Contracts
Professional legal support for drafting, reviewing, negotiating, and enforcing contracts across commercial sectors, investment projects, employment relationships, supply chains, and service arrangements in South Sudan. We advise clients under South Sudan’s Contract Act, 2008 and related laws governing commercial transactions, sale of goods, agency, labour, and dispute resolution.
About Contracts
Legalline Law Chambers provides practical and commercially focused contract law support to businesses, investors, NGOs, contractors, employers, and institutions operating in South Sudan. We assist clients at every stage of the contracting process, from structuring and drafting to negotiation, performance management, amendment, breach analysis, and enforcement. Our objective is to ensure that agreements are clear, legally sound, commercially workable, and aligned with the realities of doing business in South Sudan.
Our practice is grounded in South Sudan’s core contract law framework. The official laws portal of the Ministry of Justice and Constitutional Affairs lists the Contract Act (13 of 2008) as part of the laws of the Republic of South Sudan.
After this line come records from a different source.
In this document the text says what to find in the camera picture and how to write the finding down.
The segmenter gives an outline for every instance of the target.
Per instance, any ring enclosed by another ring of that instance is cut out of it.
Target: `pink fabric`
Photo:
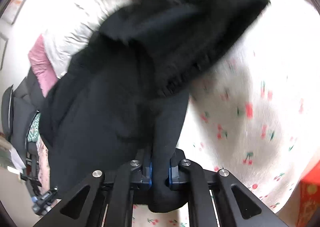
[[[45,52],[42,35],[38,37],[28,57],[32,71],[38,79],[42,94],[46,97],[49,90],[58,81],[58,78]]]

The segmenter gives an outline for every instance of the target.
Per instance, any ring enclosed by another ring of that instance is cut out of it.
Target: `pink cloth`
[[[38,79],[42,94],[46,97],[49,90],[58,81],[58,78],[45,52],[42,35],[38,37],[28,57],[32,71]]]

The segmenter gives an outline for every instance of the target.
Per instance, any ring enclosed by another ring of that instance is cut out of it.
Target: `silver screw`
[[[93,171],[92,176],[93,177],[100,177],[100,176],[102,176],[102,171],[101,170]]]
[[[181,165],[183,165],[183,166],[190,166],[191,165],[191,161],[189,159],[183,159],[180,162],[181,162]]]
[[[139,160],[134,159],[134,160],[131,160],[131,162],[130,162],[130,166],[139,166],[139,165],[140,165]]]
[[[221,170],[219,170],[219,175],[228,176],[229,175],[229,171],[226,170],[226,169],[221,169]]]

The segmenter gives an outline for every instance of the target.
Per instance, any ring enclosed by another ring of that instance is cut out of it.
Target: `framed picture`
[[[25,1],[26,0],[11,0],[1,18],[12,25],[16,21]]]
[[[4,35],[0,33],[0,60],[1,60],[0,71],[2,70],[4,53],[5,53],[5,49],[7,48],[7,43],[8,43],[8,38],[6,38]]]
Depending on the transaction, contracts may also be shaped by related legislation such as the Sale of Goods Act, 2011, the Agency Act, 2008, the Companies Act, 2012, the Labour Act, 2017, and the Code of Civil Procedure Act, 2007, especially where disputes, enforcement, or sector-specific obligations arise.
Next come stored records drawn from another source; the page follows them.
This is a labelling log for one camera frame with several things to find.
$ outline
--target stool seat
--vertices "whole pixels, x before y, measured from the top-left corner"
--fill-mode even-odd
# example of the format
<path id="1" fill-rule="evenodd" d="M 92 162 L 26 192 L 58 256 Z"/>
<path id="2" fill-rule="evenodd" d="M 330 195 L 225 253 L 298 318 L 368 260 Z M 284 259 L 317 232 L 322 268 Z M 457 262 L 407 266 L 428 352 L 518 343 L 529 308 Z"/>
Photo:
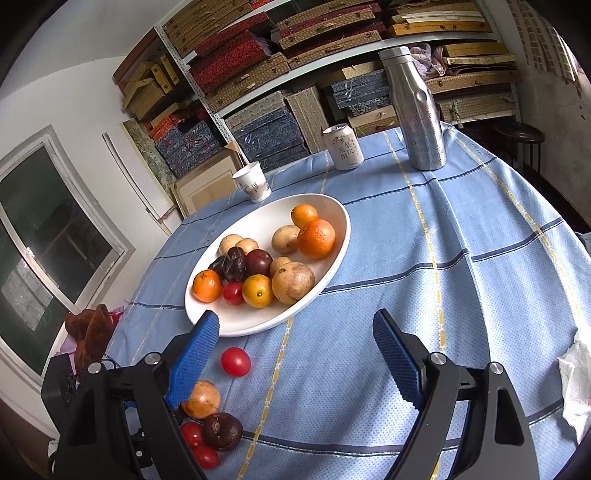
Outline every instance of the stool seat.
<path id="1" fill-rule="evenodd" d="M 545 140 L 544 134 L 536 127 L 520 122 L 497 122 L 495 130 L 519 143 L 541 144 Z"/>

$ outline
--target bowl
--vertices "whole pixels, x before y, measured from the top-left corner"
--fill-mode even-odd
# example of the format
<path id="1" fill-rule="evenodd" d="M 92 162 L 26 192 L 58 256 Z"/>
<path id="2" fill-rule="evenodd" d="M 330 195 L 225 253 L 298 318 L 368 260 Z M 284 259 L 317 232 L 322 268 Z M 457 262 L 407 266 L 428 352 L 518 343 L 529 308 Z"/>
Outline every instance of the bowl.
<path id="1" fill-rule="evenodd" d="M 335 245 L 331 253 L 320 260 L 311 260 L 299 252 L 280 254 L 271 247 L 271 238 L 275 231 L 284 225 L 293 224 L 291 211 L 293 207 L 302 203 L 316 208 L 319 217 L 330 222 L 335 228 Z M 259 248 L 269 252 L 273 259 L 289 257 L 294 262 L 308 265 L 314 272 L 316 285 L 300 301 L 291 306 L 284 305 L 277 299 L 274 299 L 271 305 L 263 309 L 255 309 L 246 303 L 231 306 L 226 304 L 221 297 L 211 303 L 200 302 L 194 297 L 191 289 L 193 279 L 199 272 L 207 270 L 208 266 L 219 256 L 220 242 L 231 233 L 256 240 Z M 205 310 L 213 310 L 219 318 L 220 336 L 222 337 L 251 335 L 273 328 L 303 309 L 327 286 L 343 261 L 349 246 L 350 236 L 351 222 L 347 210 L 338 200 L 327 195 L 303 193 L 263 205 L 228 227 L 205 250 L 193 268 L 187 283 L 185 291 L 187 315 L 192 323 L 196 323 Z"/>

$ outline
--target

We advise on a wide range of agreements, including commercial contracts, service agreements, consultancy agreements, supply and procurement contracts, subcontracting arrangements, employment contracts, joint venture and shareholder arrangements, lease and land-use agreements, confidentiality undertakings, settlement agreements, and project documentation. We also assist with contract risk allocation, payment terms, termination rights, liability clauses, dispute resolution provisions, and compliance-sensitive drafting for regulated sectors and public-facing projects. Where contracts intersect with land or site-based rights, the Land Act, 2009 may also be relevant to the transaction structure and documentation.
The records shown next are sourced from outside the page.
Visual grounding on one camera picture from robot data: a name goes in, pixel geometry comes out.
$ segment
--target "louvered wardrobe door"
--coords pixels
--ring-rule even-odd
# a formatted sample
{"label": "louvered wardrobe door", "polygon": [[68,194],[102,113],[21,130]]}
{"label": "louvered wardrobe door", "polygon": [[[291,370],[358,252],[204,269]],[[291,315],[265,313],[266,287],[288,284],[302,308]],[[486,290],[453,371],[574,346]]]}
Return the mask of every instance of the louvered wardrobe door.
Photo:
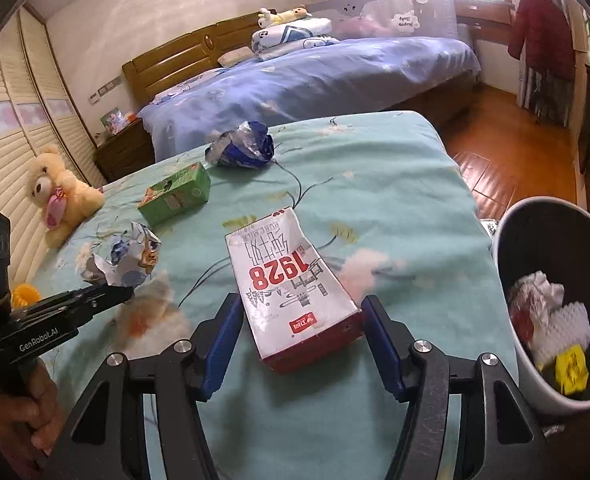
{"label": "louvered wardrobe door", "polygon": [[26,172],[34,158],[0,69],[0,212],[11,220],[12,284],[29,280],[46,252],[40,210],[24,194]]}
{"label": "louvered wardrobe door", "polygon": [[82,173],[55,135],[50,118],[35,91],[19,37],[16,14],[0,32],[0,66],[11,104],[34,152],[40,153],[46,144],[55,144],[66,167],[84,180]]}
{"label": "louvered wardrobe door", "polygon": [[24,7],[19,17],[28,62],[57,133],[89,183],[102,186],[106,180],[93,162],[95,146],[69,101],[53,60],[46,29]]}

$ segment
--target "curtain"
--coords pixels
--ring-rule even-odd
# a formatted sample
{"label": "curtain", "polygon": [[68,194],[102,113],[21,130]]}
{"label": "curtain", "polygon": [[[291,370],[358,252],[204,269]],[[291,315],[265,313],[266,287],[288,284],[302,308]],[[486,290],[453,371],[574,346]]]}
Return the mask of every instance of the curtain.
{"label": "curtain", "polygon": [[[568,11],[569,0],[553,0],[553,3],[562,9],[566,21],[570,25]],[[520,5],[520,0],[512,0],[515,9]],[[556,78],[553,75],[542,76],[526,66],[526,48],[521,52],[520,59],[520,91],[517,95],[517,104],[521,108],[533,110],[538,116],[549,118],[552,121],[568,126],[569,113],[572,104],[572,83]],[[547,95],[552,102],[547,104],[545,100],[533,99],[533,96]]]}

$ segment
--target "wooden headboard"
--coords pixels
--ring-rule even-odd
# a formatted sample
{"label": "wooden headboard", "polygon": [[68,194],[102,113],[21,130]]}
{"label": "wooden headboard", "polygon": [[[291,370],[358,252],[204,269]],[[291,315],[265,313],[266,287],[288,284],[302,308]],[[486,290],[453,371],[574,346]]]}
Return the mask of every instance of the wooden headboard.
{"label": "wooden headboard", "polygon": [[257,12],[200,28],[155,47],[122,65],[140,106],[156,94],[211,68],[217,58],[240,46],[249,46],[259,30]]}

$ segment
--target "blue gripper pad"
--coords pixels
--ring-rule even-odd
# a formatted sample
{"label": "blue gripper pad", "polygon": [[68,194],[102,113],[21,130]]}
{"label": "blue gripper pad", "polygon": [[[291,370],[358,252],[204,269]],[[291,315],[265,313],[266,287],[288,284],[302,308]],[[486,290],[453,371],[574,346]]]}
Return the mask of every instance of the blue gripper pad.
{"label": "blue gripper pad", "polygon": [[204,400],[210,399],[221,387],[239,331],[242,329],[244,306],[239,294],[229,294],[226,297],[214,320],[219,323],[220,328],[204,360],[204,382],[201,386]]}
{"label": "blue gripper pad", "polygon": [[361,311],[364,334],[379,370],[379,377],[387,392],[393,394],[398,402],[405,402],[406,388],[401,376],[401,359],[384,325],[384,322],[390,324],[392,321],[377,296],[366,296],[361,302]]}

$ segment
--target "bed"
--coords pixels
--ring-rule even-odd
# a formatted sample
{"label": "bed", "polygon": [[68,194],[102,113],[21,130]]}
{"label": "bed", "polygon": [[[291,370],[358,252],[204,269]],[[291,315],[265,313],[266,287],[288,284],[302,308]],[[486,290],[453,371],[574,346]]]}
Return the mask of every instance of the bed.
{"label": "bed", "polygon": [[[236,289],[224,235],[295,206],[305,234],[357,301],[377,294],[412,334],[451,355],[492,351],[516,377],[490,239],[457,164],[424,118],[380,112],[274,126],[270,133],[274,163],[263,171],[208,168],[209,202],[153,229],[162,242],[159,264],[136,295],[166,304],[168,314],[131,341],[128,356],[158,352],[212,317]],[[34,285],[43,295],[83,286],[80,262],[91,248],[105,251],[130,221],[142,221],[136,203],[146,187],[198,160],[201,147],[105,186],[104,207],[47,254]],[[44,356],[67,408],[117,349],[116,315],[99,314]],[[146,400],[147,447],[158,480],[152,403]],[[221,390],[200,405],[200,416],[222,479],[362,480],[384,478],[405,409],[385,391],[363,339],[280,376],[261,364],[246,326]],[[440,478],[450,478],[454,465],[458,414],[453,397]]]}
{"label": "bed", "polygon": [[[352,16],[373,3],[390,7],[393,2],[393,9],[404,4],[352,1]],[[315,16],[328,11],[331,16],[343,5],[344,0],[328,0],[309,7]],[[126,63],[124,73],[144,107],[139,117],[152,136],[155,160],[210,142],[244,120],[275,126],[395,109],[418,111],[439,128],[471,104],[479,64],[469,47],[454,39],[452,0],[422,5],[413,0],[406,8],[439,16],[441,22],[422,22],[427,37],[362,38],[271,61],[249,60],[161,104],[151,103],[156,94],[217,69],[221,54],[249,44],[259,30],[256,13],[185,34]],[[454,31],[444,24],[455,24]]]}
Where disputes arise, we support clients on contract interpretation, breach assessment, demand letters, settlement strategy, renegotiation, and enforcement through the appropriate legal process. The Code of Civil Procedure Act, 2007 forms part of the official legal framework for civil claims in South Sudan and is relevant to contractual enforcement before the courts.
Our role is to help clients document their relationships clearly, reduce contractual risk, and protect their commercial interests through precise, effective, and enforceable agreements.